Work order:
Verbatim, and with nothing else, reproduce the data below from its first line through the line containing "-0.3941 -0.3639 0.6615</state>".

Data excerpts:
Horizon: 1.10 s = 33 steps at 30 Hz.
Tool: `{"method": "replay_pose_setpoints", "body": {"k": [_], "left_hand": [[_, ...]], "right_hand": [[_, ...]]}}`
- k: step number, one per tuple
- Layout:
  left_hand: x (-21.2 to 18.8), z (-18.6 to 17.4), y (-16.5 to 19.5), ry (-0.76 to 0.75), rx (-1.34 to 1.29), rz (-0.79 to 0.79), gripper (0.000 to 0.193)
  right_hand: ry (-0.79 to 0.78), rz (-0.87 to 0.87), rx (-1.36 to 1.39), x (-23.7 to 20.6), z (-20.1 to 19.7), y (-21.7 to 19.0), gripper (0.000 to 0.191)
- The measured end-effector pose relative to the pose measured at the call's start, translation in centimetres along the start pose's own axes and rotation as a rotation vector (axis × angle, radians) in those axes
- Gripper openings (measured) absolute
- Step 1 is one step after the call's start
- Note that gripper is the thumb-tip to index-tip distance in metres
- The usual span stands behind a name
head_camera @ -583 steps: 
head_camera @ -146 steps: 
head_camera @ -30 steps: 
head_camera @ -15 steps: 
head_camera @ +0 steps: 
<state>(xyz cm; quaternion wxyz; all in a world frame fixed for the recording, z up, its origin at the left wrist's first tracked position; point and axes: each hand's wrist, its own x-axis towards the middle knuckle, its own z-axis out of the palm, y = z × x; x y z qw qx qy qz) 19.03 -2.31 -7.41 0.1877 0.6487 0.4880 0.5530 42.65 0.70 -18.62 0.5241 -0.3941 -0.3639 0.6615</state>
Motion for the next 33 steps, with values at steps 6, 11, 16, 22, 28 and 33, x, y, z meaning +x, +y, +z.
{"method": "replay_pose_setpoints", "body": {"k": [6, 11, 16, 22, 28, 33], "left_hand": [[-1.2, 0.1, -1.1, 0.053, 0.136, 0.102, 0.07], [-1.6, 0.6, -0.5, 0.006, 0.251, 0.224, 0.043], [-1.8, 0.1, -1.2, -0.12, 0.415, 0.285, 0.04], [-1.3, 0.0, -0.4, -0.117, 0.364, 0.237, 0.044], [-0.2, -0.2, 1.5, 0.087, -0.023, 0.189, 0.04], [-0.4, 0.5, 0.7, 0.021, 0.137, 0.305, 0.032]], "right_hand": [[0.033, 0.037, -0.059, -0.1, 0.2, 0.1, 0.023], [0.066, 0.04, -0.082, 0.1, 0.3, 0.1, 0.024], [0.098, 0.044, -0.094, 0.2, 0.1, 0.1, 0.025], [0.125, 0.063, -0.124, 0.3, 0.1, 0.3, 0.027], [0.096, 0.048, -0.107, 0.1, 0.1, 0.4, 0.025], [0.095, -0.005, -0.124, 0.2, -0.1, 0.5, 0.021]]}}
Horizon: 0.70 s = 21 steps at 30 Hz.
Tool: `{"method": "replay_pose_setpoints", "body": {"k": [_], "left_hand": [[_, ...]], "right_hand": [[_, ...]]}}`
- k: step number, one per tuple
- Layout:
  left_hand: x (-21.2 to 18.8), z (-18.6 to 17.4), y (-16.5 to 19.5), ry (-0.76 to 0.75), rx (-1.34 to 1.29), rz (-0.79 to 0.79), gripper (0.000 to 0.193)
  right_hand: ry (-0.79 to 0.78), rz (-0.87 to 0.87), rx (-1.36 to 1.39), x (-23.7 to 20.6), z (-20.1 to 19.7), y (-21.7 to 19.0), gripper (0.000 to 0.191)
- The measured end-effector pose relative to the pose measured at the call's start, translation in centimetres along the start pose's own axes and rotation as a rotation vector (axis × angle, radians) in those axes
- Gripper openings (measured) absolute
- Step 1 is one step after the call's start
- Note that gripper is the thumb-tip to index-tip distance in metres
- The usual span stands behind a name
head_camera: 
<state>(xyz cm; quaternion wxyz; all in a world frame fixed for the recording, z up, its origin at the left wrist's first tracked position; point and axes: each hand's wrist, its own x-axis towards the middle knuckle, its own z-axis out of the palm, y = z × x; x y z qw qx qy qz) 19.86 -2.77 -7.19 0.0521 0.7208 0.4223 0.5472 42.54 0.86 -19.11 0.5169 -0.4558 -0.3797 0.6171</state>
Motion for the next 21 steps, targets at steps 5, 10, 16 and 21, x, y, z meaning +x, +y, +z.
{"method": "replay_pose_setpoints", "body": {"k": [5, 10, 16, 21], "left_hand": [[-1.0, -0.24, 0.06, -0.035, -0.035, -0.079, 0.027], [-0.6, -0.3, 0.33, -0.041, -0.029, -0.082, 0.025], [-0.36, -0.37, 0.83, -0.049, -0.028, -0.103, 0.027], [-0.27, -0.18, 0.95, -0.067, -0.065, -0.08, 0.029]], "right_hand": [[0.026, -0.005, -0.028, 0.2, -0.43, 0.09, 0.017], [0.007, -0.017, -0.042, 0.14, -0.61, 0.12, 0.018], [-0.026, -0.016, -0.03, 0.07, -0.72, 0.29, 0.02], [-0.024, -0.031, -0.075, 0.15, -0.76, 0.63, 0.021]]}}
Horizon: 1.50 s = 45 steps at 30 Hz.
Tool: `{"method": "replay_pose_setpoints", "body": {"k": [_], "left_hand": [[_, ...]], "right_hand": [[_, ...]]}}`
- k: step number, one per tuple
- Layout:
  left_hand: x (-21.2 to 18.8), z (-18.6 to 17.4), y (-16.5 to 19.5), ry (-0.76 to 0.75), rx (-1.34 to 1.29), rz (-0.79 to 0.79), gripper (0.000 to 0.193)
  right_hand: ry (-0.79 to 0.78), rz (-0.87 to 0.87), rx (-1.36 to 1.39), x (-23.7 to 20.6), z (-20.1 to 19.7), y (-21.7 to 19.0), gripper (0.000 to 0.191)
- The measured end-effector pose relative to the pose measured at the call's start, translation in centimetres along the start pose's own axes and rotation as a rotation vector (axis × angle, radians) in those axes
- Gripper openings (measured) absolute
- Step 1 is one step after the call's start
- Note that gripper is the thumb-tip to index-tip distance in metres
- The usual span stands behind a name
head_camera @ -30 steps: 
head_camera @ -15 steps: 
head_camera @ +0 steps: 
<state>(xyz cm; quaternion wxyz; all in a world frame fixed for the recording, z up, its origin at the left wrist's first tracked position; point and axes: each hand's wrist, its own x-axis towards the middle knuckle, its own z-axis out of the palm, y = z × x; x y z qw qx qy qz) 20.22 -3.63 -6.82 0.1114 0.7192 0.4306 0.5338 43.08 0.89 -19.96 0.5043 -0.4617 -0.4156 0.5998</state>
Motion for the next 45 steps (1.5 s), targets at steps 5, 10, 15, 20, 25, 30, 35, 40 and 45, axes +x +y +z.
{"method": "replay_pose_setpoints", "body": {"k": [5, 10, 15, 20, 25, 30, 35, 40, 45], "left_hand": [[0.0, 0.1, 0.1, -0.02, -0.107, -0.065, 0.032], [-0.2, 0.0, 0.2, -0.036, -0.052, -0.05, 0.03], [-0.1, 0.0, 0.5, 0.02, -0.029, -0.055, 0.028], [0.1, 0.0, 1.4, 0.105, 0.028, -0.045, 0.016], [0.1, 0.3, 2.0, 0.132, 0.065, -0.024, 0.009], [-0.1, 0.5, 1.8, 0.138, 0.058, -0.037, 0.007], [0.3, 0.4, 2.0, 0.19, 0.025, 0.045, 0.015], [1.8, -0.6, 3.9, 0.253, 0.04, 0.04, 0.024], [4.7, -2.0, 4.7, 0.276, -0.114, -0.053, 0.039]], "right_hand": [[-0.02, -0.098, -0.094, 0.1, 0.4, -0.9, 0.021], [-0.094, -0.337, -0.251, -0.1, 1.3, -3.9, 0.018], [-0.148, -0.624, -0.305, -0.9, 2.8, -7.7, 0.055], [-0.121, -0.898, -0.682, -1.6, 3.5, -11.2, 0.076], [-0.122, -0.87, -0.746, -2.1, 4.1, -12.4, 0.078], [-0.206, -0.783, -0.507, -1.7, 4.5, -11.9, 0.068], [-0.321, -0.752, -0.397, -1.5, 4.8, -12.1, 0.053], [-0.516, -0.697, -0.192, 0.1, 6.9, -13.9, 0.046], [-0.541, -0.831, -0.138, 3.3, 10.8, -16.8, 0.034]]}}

Answer area:
Horizon: 1.10 s = 33 steps at 30 Hz.
Tool: `{"method": "replay_pose_setpoints", "body": {"k": [_], "left_hand": [[_, ...]], "right_hand": [[_, ...]]}}`
- k: step number, one per tuple
- Layout:
  left_hand: x (-21.2 to 18.8), z (-18.6 to 17.4), y (-16.5 to 19.5), ry (-0.76 to 0.75), rx (-1.34 to 1.29), rz (-0.79 to 0.79), gripper (0.000 to 0.193)
  right_hand: ry (-0.79 to 0.78), rz (-0.87 to 0.87), rx (-1.36 to 1.39), x (-23.7 to 20.6), z (-20.1 to 19.7), y (-21.7 to 19.0), gripper (0.000 to 0.191)
- The measured end-effector pose relative to the pose measured at the call's start, translation in centimetres along the start pose's own axes and rotation as a rotation vector (axis × angle, radians) in those axes
- Gripper openings (measured) absolute
- Step 1 is one step after the call's start
- Note that gripper is the thumb-tip to index-tip distance in metres
- The usual span stands behind a name
head_camera @ -583 steps: 
head_camera @ -146 steps: 
head_camera @ -30 steps: 
head_camera @ -15 steps: 
head_camera @ +0 steps: 
<state>(xyz cm; quaternion wxyz; all in a world frame fixed for the recording, z up, its origin at the left wrist's first tracked position; point and axes: each hand's wrist, its own x-axis towards the middle knuckle, its own z-axis out of the palm, y = z × x; x y z qw qx qy qz) 19.03 -2.31 -7.41 0.1877 0.6487 0.4880 0.5530 42.65 0.70 -18.62 0.5241 -0.3941 -0.3639 0.6615</state>

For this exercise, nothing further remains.